- [WHAT IS REQUIRED]: From the first line to the last, print the material exactly, skipping the pictures.

-- RAW DATA follows --

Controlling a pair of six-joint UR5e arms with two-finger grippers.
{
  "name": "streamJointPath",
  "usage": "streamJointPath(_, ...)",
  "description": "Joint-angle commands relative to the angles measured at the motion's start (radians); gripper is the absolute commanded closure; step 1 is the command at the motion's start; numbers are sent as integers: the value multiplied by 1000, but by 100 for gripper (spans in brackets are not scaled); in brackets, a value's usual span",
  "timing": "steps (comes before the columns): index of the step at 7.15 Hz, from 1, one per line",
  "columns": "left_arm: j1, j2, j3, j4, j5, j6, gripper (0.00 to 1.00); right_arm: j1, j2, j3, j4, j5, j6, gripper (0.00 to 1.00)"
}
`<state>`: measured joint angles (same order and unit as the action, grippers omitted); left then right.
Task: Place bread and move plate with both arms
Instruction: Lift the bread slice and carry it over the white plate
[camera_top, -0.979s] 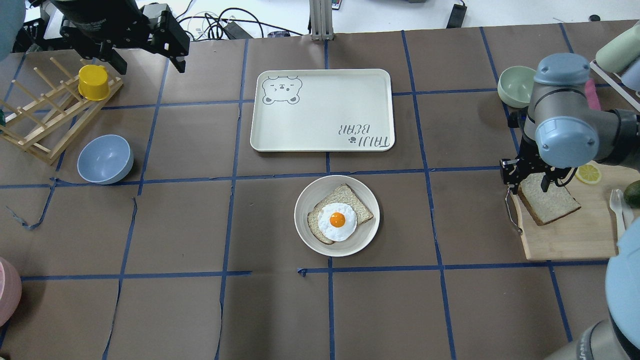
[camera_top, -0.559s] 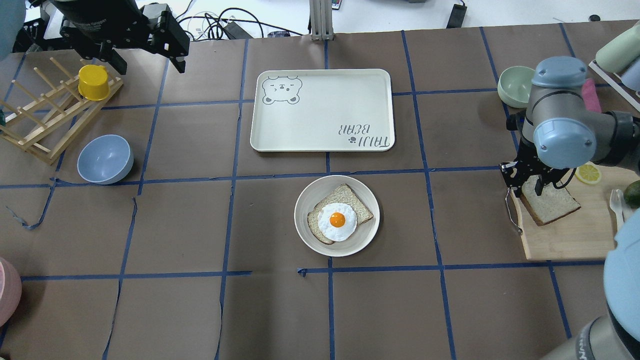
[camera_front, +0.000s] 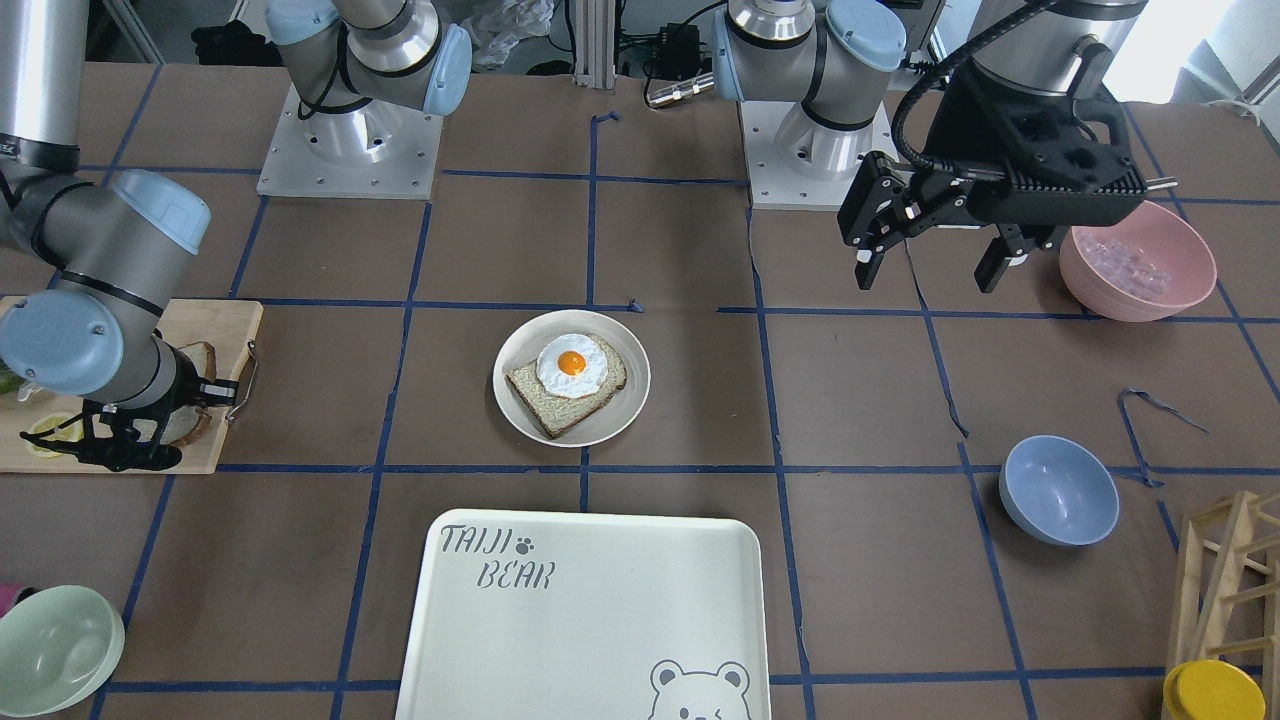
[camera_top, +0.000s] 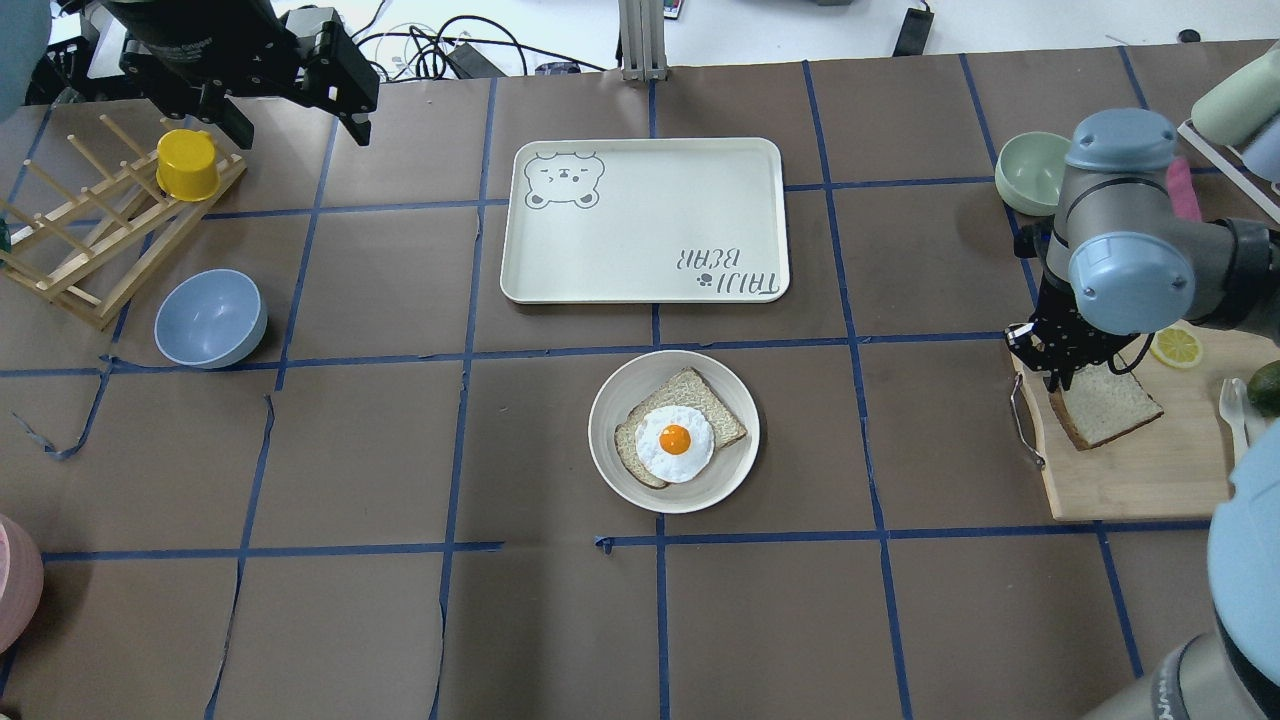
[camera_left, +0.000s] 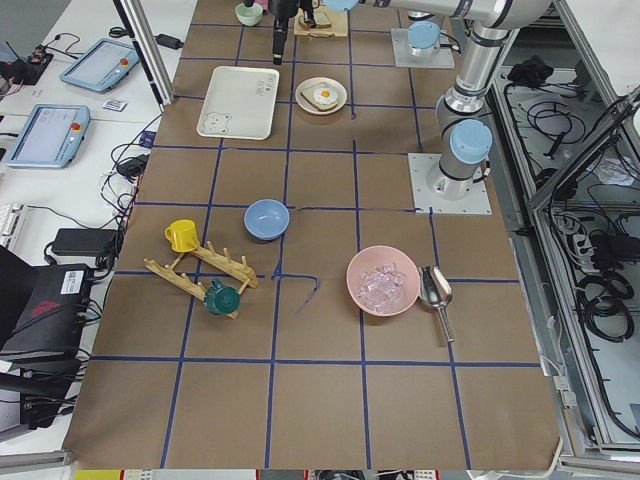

-- RAW DATA concluded --

- [RESPONSE TO THIS EXERCISE]:
Controlling a pair of six-joint UR5e arms with two-finger grippers.
{
  "name": "streamJointPath",
  "usage": "streamJointPath(_, ...)",
  "description": "Joint-angle commands relative to the angles measured at the motion's start (radians); gripper is the absolute commanded closure; step 1 is the command at the motion's start; numbers are sent as integers: the value multiplied by 1000, but by 100 for gripper (spans in brackets are not scaled); in brackets, a value's usual span",
  "timing": "steps (comes before the columns): index of the step at 7.15 Hz, from 1, one per line",
  "columns": "left_arm: j1, j2, j3, j4, j5, j6, gripper (0.00 to 1.00); right_arm: j1, j2, j3, j4, j5, j6, gripper (0.00 to 1.00)"
}
`<state>`: measured joint angles (same order and unit as the action, grippers omitted); left then right.
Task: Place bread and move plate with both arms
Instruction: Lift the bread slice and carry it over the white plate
[camera_top, -0.979s] 
[camera_top, -0.559s] 
[camera_front, +0.000s] 
[camera_top, +0.000s] 
[camera_left, +0.000s] 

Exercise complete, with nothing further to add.